Work order:
Each entry should be quoted word for word, including every mark of punctuation.
*** Opening Data section ***
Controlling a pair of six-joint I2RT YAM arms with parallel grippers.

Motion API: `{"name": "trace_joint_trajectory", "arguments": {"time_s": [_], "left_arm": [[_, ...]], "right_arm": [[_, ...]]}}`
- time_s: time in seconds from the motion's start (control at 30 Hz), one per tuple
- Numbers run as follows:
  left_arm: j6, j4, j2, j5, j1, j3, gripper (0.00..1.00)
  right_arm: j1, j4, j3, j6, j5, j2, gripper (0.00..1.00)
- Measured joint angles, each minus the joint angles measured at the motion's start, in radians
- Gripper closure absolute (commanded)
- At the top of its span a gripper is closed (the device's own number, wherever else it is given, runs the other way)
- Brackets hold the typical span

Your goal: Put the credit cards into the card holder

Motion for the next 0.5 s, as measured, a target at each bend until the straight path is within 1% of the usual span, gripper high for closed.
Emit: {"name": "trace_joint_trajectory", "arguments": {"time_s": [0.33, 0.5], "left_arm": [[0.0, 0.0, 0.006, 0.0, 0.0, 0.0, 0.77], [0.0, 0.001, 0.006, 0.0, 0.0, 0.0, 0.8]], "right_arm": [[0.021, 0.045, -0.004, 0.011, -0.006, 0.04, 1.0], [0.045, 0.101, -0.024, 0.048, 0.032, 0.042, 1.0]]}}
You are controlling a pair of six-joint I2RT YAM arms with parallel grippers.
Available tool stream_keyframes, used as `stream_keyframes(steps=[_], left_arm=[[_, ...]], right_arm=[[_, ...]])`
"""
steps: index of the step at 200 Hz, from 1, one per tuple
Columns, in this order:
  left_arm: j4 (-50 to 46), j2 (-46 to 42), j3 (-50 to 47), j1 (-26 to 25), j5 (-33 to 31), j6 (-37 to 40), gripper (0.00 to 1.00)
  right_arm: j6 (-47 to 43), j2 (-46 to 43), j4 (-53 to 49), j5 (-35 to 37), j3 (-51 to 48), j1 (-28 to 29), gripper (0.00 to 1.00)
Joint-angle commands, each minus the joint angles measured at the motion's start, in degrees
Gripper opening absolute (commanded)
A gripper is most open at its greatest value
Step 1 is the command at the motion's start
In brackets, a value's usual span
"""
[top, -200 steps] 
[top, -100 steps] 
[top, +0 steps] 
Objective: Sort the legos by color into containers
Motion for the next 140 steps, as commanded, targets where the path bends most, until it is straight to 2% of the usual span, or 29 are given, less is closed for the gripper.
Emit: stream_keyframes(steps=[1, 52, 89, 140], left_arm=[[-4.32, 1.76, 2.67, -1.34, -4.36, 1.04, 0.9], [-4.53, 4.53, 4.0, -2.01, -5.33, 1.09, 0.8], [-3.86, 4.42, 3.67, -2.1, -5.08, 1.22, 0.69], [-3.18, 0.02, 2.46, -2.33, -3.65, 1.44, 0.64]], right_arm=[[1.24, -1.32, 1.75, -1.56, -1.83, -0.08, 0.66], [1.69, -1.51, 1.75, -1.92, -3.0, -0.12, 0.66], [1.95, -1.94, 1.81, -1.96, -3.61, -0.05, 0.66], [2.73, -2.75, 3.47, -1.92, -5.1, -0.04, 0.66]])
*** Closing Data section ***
Response:
Controlling a pair of six-joint I2RT YAM arms with parallel grippers.

Motion API: `{"name": "trace_joint_trajectory", "arguments": {"time_s": [_], "left_arm": [[_, ...]], "right_arm": [[_, ...]]}}`
- time_s: time in seconds from the motion's start (control at 30 Hz), one per tuple
- Numbers run as follows:
  left_arm: j6, j4, j2, j5, j1, j3, gripper (0.00..1.00)
  right_arm: j1, j4, j3, j6, j5, j2, gripper (0.00..1.00)
- Measured joint angles, each minus the joint angles measured at the motion's start, in radians
- Gripper closure absolute (commanded)
- At the top of its span a gripper is closed (the device's own number, wherever else it is given, runs the other way)
- Brackets hold the typical span

Your goal: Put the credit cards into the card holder

Motion for the next 0.5 s, as measured, a target at each bend until the straight path is within 1% of the usual span, gripper high for closed.
Emit: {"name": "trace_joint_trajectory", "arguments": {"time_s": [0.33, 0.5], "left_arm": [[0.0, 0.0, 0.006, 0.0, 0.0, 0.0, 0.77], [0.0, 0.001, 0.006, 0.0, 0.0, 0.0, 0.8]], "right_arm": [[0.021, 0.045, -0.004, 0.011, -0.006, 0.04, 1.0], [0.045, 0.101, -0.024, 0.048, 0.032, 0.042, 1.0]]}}
You are controlling a pair of six-joint I2RT YAM arms with parallel grippers.
Available tool stream_keyframes, used as `stream_keyframes(steps=[_], left_arm=[[_, ...]], right_arm=[[_, ...]])`
"""
steps: index of the step at 200 Hz, from 1, one per tuple
Columns, in this order:
  left_arm: j4 (-50 to 46), j2 (-46 to 42), j3 (-50 to 47), j1 (-26 to 25), j5 (-33 to 31), j6 (-37 to 40), gripper (0.00 to 1.00)
  right_arm: j6 (-47 to 43), j2 (-46 to 43), j4 (-53 to 49), j5 (-35 to 37), j3 (-51 to 48), j1 (-28 to 29), gripper (0.00 to 1.00)
Joint-angle commands, each minus the joint angles measured at the motion's start, in degrees
Gripper opening absolute (commanded)
A gripper is most open at its greatest value
Step 1 is the command at the motion's start
In brackets, a value's usual span
"""
[top, -200 steps] 
[top, -100 steps] 
[top, +0 steps] 
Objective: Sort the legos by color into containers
Motion for the next 140 steps, as commanded, targets where the path bends most, until it is straight to 2% of the usual span, or 29 are given, less is closed for the gripper.
Emit: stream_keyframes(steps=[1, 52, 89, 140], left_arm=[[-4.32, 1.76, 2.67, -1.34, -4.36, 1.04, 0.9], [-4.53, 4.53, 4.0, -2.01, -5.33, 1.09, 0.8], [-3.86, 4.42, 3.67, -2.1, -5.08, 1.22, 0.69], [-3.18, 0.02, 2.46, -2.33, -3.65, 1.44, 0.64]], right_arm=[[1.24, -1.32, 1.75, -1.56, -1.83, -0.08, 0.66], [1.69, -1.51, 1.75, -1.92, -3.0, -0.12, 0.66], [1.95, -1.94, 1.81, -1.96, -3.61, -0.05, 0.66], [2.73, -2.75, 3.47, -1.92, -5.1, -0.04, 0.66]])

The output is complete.